This application is based upon and claims benefit of the filing date of U.S. Provisional Patent Application 61/999,211 filed on Jul. 22, 2014 and entitled “mouth guard aka wire mouth protection.”

BACKGROUND OF INVENTION

1. Field of Invention

The invention relates, generally, to a medical device and, more particularly, to such a device for protection of a wired mouth of a convalescing oral- or maxillofacial-surgery patient.

2. Description of Related Art

The interior of the mouth—particularly, tissue and gums thereof—of a patient of oral or maxillofacial surgery is generally cut, scraped, and otherwise injured. As such, the mouth is typically sensitive after the surgery. As part of post-surgery oral-care protocol, to protect the mouth after the surgery, the mouth is often hardware-wired. More specifically, pesky wire and other hardware are attached to the teeth of the patient. Also, the hardware is covered with a paraffin-wax material, such as bone wax. The wired mouth is discomforting.

With this protocol, although the mouth is protected, it still needs to be comforted, relieved, and soothed of the injuries. Furthermore, the patient may highly resist the coverage of the paraffin-wax material because the material may be dislodged from the hardware over time. In addition, small bits of the material can migrate to the throat of the patient and, in turn, induce gagging of the patient. This can result in panic and suffocation of the patient, thereby forcing emergency cutting of the hardware.

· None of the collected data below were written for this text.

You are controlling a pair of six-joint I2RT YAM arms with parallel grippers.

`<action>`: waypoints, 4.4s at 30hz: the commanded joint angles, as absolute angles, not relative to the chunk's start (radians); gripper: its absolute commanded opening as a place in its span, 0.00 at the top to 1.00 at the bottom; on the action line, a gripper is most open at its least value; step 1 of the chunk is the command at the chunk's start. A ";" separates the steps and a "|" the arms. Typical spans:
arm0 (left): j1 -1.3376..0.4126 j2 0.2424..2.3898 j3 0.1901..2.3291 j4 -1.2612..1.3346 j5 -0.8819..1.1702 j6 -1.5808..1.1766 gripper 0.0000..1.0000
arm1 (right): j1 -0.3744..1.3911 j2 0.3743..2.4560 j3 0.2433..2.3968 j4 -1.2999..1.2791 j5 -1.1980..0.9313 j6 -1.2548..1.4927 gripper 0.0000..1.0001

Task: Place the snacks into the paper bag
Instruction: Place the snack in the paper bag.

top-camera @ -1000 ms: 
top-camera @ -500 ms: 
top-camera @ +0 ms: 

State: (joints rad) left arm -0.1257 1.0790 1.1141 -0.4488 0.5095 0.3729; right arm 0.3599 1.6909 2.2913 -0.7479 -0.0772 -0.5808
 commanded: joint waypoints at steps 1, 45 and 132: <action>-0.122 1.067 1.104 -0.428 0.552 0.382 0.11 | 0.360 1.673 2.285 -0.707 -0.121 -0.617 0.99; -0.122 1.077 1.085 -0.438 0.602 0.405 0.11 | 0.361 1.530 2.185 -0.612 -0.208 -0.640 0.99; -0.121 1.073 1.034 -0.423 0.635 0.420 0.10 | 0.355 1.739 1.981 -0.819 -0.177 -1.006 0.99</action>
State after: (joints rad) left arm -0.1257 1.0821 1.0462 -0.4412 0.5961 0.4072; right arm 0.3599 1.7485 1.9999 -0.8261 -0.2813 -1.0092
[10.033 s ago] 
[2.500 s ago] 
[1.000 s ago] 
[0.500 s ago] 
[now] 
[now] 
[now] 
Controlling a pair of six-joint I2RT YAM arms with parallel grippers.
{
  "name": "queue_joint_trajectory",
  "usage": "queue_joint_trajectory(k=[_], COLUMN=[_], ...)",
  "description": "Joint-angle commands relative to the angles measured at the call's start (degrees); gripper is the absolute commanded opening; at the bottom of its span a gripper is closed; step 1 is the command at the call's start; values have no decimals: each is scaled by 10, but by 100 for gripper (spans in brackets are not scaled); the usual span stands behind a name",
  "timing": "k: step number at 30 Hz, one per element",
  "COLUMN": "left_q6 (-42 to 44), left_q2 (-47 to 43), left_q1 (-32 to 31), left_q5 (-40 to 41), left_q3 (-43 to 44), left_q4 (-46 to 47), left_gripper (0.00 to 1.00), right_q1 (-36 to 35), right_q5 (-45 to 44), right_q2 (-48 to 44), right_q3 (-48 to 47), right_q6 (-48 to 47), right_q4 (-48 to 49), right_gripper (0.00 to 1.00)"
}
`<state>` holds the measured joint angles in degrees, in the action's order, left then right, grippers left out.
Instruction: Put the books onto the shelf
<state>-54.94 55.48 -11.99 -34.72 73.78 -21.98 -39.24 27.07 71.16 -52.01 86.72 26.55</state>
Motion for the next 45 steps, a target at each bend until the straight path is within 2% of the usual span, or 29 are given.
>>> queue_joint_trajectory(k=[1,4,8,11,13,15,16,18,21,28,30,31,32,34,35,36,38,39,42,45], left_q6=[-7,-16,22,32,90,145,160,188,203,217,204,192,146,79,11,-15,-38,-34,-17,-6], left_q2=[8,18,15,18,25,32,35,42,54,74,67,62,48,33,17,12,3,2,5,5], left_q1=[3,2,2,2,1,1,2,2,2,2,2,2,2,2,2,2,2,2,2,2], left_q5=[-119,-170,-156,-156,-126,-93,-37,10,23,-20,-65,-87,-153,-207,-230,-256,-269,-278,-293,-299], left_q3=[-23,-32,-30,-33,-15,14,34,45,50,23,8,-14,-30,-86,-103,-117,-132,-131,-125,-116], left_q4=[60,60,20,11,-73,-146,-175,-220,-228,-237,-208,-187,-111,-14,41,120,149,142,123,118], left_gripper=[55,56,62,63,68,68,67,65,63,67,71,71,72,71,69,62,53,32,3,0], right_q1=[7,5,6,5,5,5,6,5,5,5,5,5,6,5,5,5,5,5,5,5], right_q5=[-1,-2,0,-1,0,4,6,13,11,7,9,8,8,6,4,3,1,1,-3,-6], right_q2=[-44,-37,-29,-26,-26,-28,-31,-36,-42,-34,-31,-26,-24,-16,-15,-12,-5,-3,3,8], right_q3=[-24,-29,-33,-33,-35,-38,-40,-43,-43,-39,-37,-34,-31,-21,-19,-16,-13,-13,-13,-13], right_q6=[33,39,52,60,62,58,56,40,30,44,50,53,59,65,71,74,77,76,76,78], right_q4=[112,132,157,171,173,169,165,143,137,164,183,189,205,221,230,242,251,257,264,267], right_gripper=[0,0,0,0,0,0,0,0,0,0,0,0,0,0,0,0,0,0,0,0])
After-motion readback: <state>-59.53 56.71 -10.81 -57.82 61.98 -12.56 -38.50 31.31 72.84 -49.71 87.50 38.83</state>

Thus, there is still a need for improved protection of a wired mouth of a convalescing oral or maxillofacial-surgery patient. More specifically, there is a need for such protection that comforts, relieves, and sooths the injuries. There is a need for such protection that also the patient does not resist. In particular, there is a need for such protection that may not be dislodged from the hardware over time. There is a need for such protection also small bits of which cannot migrate to the throat of the patient. There is a need for such protection that also does not induce gagging of the patient. There is a need for such protection that does not also result in panic and suffocation of the patient. There is a need for such protection that does not also force emergency cutting of the hardware.

SUMMARY OF INVENTION

The invention satisfies these needs in a wired-mouth-protection medical device. The medical device includes at least one flexible material pad that defines a pair of opposed faces and is configured to be positioned between and in operative resting contact with teeth and gums of a surgical patient and surgical hardware attached to the teeth and/or gums. In this way, the pad wraps about a front of top and bottom sets of the teeth and gums in a “wired mouth” state of the patient and acts as a barrier between at least one surgical wound of the teeth and/or gums and the surgical hardware. The pad defines further an air hole that is configured to allow the patient to breathe through the pad.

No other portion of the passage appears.